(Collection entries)

::::::

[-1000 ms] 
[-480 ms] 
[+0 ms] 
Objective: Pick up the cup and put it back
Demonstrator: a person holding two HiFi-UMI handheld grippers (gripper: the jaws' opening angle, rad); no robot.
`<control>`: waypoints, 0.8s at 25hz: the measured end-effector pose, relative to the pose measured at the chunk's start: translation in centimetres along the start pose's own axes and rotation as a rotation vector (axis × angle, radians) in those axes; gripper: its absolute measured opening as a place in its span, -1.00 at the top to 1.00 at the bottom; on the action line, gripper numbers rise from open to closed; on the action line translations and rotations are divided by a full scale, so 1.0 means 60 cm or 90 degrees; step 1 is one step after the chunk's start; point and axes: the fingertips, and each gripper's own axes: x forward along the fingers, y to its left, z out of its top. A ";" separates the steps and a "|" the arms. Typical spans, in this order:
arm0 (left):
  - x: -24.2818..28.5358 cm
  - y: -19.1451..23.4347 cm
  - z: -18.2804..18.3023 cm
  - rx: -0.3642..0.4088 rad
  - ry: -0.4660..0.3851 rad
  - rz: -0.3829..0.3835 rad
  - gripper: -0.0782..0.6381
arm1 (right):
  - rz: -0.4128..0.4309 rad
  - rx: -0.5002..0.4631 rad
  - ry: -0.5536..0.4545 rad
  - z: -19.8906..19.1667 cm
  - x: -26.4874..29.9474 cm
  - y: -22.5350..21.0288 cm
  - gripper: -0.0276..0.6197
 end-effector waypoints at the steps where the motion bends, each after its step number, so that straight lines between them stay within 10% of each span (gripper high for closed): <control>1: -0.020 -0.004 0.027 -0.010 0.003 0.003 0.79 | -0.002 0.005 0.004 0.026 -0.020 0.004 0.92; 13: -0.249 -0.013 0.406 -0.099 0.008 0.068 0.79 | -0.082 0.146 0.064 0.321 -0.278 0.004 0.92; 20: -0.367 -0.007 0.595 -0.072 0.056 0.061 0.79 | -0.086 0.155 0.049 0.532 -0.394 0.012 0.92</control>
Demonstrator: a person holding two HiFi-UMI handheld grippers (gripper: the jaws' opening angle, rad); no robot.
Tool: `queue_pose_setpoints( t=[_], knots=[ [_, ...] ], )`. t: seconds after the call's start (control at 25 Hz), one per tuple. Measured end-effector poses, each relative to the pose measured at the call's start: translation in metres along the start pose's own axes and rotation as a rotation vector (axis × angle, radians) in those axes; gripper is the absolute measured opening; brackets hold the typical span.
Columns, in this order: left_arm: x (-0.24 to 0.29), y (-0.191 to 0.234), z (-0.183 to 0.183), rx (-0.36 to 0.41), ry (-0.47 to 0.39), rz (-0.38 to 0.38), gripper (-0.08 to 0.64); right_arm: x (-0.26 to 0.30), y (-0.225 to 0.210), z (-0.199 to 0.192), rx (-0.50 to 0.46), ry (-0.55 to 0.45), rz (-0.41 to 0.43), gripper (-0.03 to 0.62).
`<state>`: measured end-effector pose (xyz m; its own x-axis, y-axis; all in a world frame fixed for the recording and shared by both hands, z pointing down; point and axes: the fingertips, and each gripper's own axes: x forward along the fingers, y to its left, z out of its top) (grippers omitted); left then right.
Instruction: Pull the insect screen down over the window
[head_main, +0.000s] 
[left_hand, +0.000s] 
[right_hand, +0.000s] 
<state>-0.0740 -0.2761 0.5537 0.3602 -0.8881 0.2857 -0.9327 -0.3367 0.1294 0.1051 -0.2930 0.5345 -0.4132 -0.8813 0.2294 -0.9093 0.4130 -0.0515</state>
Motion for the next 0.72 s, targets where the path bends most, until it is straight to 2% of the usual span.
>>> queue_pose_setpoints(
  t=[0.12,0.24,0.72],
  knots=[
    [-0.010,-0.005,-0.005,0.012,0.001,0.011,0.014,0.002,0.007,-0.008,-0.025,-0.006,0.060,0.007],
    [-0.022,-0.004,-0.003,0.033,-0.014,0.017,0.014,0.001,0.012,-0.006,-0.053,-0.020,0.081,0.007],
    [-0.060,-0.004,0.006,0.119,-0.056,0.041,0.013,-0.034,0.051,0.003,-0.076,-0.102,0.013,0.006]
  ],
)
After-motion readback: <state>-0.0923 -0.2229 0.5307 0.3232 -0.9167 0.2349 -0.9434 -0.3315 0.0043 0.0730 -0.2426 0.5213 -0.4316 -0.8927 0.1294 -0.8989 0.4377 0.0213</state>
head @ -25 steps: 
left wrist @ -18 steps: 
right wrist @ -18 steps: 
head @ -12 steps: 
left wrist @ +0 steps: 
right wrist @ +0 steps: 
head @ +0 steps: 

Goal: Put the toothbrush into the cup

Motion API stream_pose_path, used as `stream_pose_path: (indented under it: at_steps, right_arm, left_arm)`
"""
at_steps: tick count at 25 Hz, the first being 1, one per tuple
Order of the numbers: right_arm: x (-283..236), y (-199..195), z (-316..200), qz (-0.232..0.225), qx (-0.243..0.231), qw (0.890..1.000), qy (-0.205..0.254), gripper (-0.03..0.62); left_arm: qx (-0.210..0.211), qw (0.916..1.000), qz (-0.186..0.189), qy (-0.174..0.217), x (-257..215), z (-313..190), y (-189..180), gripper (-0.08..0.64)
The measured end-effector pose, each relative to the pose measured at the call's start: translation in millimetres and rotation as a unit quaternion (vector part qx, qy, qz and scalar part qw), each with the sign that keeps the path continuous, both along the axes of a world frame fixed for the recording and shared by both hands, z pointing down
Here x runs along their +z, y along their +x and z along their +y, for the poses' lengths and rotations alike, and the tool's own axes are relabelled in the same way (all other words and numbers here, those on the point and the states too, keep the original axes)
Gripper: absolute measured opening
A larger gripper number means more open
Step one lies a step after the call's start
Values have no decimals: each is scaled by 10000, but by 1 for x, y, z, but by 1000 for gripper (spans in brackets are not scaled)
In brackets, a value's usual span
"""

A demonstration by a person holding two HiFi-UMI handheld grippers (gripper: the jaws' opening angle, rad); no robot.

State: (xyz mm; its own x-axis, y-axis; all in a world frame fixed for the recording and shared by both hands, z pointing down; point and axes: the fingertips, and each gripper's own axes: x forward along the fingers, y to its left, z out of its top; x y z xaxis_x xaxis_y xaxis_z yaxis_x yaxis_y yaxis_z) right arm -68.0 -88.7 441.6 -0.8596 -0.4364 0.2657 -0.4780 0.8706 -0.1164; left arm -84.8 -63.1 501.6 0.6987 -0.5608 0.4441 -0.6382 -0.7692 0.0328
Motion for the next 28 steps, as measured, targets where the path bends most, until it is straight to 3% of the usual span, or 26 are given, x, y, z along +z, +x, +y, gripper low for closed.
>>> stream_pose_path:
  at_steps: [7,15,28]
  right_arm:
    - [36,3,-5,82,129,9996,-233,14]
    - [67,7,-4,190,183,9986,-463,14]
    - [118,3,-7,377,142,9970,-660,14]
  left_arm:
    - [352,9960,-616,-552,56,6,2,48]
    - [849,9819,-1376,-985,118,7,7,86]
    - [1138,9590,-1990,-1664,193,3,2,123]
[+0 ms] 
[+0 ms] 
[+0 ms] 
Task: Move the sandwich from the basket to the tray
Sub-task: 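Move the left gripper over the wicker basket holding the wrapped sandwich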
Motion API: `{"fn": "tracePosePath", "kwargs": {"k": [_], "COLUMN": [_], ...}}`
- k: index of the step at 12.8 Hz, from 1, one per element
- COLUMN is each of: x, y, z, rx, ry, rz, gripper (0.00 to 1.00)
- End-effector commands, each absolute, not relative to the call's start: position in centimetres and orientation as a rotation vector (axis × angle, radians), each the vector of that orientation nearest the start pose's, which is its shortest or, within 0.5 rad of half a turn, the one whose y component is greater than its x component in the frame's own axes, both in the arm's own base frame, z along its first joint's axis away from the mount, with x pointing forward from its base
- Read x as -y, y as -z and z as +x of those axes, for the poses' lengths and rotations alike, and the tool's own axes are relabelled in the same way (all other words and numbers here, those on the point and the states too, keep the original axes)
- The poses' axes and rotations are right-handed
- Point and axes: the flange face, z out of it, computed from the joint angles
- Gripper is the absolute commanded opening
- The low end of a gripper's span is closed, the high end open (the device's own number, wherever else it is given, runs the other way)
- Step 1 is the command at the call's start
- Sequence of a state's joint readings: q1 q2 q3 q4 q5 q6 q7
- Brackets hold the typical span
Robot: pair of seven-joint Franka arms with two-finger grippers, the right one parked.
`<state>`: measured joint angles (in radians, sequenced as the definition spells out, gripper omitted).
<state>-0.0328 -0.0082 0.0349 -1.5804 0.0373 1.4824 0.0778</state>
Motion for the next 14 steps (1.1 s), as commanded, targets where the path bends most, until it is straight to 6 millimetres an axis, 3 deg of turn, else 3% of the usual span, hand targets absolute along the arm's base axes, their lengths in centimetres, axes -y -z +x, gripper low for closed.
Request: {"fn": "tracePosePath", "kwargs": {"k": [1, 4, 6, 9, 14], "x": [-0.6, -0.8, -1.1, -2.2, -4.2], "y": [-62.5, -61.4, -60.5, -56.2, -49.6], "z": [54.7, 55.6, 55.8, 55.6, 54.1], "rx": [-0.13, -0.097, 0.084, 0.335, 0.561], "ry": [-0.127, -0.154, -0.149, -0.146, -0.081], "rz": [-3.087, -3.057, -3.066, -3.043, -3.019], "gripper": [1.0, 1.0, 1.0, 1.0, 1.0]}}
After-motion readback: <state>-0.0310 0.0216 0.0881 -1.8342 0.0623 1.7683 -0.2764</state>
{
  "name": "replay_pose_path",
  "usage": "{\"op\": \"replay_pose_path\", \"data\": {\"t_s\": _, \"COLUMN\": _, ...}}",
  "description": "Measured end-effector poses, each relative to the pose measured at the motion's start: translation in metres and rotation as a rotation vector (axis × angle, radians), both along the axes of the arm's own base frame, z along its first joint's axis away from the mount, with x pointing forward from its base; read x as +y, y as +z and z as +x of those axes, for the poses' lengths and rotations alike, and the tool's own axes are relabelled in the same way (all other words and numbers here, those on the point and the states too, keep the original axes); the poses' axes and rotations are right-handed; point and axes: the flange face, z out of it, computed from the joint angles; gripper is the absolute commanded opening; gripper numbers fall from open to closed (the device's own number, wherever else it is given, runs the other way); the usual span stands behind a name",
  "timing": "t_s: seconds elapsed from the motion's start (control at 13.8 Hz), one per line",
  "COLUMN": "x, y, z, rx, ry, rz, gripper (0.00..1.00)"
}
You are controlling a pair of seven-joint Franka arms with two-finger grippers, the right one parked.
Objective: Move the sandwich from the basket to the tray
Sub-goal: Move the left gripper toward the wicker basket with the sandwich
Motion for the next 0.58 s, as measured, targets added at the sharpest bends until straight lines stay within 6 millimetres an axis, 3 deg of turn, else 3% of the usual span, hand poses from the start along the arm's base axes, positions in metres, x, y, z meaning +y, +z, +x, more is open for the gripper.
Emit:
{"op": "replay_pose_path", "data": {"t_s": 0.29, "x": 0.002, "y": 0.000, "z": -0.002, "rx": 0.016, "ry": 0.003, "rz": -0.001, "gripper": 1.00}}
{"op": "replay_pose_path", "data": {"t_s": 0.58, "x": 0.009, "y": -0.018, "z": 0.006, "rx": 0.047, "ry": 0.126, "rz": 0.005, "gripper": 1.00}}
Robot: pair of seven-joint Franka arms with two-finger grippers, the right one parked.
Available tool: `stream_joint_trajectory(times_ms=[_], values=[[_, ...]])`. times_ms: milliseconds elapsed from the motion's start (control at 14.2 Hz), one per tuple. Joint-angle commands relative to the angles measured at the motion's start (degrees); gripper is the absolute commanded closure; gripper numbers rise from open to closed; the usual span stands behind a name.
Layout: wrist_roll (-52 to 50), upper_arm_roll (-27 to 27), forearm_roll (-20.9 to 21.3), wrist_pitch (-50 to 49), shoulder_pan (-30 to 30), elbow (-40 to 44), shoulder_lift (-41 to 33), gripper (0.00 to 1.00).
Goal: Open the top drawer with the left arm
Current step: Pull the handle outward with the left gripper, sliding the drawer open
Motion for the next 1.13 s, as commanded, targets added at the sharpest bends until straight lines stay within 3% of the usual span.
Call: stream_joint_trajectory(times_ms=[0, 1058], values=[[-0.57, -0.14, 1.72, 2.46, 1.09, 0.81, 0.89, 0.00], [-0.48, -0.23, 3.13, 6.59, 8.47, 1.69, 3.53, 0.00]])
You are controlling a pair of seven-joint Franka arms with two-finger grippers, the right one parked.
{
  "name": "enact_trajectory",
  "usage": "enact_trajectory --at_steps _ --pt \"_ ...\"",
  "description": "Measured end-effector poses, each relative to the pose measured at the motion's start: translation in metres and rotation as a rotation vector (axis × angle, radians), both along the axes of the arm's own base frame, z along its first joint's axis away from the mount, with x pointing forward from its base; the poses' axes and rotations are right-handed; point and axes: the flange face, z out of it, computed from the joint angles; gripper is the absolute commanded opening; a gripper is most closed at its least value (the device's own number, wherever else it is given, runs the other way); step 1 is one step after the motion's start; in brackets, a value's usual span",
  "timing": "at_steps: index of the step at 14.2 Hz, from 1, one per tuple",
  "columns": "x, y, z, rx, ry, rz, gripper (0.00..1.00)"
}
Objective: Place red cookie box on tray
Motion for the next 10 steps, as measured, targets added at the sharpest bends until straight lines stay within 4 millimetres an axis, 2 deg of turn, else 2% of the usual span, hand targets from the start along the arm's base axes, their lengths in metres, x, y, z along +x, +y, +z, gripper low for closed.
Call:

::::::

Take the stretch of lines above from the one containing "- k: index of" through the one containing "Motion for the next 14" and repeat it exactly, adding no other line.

Answer to the problem:
- k: index of the step at 12.8 Hz, from 1, one per element
- COLUMN is each of: x, y, z, rx, ry, rz, gripper (0.00 to 1.00)
- End-effector commands, each absolute, not relative to the call's start: position in centimetres and orientation as a rotation vector (axis × angle, radians), each the vector of that orientation nearest the start pose's, which is its shortest or, within 0.5 rad of half a turn, the one whose y component is greater than its x component in the frame's own axes, both in the arm's own base frame, z along its first joint's axis away from the mount, with x pointing forward from its base
- Read x as -y, y as -z and z as +x of those axes, for the poses' lengths and rotations alike, and the tool's own axes are relabelled in the same way (all other words and numbers here, those on the point and the states too, keep the original axes)
- The poses' axes and rotations are right-handed
- Point and axes: the flange face, z out of it, computed from the joint angles
- Gripper is the absolute commanded opening
- The low end of a gripper's span is closed, the high end open (the device's own number, wherever else it is given, runs the other way)
- Step 1 is the command at the call's start
- Sequence of a state's joint readings: q1 q2 q3 q4 q5 q6 q7
- Brackets hold the typical span
Robot: pair of seven-joint Franka arms with two-finger grippers, the right one parked.
`<state>`: measured joint angles (in radians, sequenced as the definition spells out, gripper omitted).
<state>-0.0328 -0.0082 0.0349 -1.5804 0.0373 1.4824 0.0778</state>
Motion for the next 14 steps (1.1 s), as commanded, targets where the path bends most, until it is straight to 6 millimetres an axis, 3 deg of turn, else 3% of the usual span, hand targets absolute along the arm's base axes, their lengths in centimetres, axes -y -z +x, gripper low for closed.

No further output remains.